[What is required]
Sift the material for lines containing "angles", and return them.

[Supplied material]
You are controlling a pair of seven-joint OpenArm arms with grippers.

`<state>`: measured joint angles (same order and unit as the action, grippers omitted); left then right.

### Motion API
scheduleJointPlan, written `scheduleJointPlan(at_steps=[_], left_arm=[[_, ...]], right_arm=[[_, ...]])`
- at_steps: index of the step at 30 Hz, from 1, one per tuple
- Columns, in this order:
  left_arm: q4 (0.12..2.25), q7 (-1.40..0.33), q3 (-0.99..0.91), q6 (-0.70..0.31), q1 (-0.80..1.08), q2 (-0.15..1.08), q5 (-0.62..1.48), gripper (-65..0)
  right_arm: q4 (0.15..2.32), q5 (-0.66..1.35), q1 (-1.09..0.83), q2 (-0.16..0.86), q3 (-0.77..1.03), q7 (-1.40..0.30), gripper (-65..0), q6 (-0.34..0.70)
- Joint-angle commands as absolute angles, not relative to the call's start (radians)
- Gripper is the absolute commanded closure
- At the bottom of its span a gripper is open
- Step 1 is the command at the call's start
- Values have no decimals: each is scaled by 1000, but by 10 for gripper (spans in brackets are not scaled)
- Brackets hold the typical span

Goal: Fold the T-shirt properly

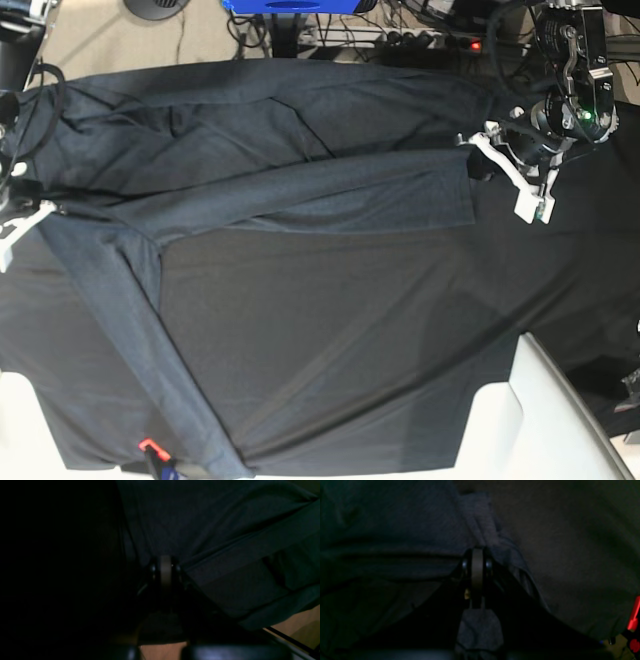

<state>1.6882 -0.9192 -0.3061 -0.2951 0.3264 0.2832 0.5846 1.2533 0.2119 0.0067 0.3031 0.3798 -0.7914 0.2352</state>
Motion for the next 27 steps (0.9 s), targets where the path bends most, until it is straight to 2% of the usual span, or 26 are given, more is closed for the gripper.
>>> scheduleJointPlan(at_steps=[1,7,14,27], left_arm=[[1698,-900,-312,-300,318,298,596,0],[1684,-898,-314,-297,297,298,593,0],[1684,-898,-314,-298,292,292,475,0],[1682,-855,-305,-298,294,295,467,0]], right_arm=[[1283,213,22,314,387,-789,0,234],[1300,209,16,294,387,-805,0,226],[1294,209,15,294,387,-803,0,225],[1259,208,16,294,387,-797,0,225]])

[Expected output]
`<state>`: measured joint angles (same order and unit as the action, grippers omitted); left then right.
- Joint-angle commands as absolute angles, not relative to the call's start (radians)

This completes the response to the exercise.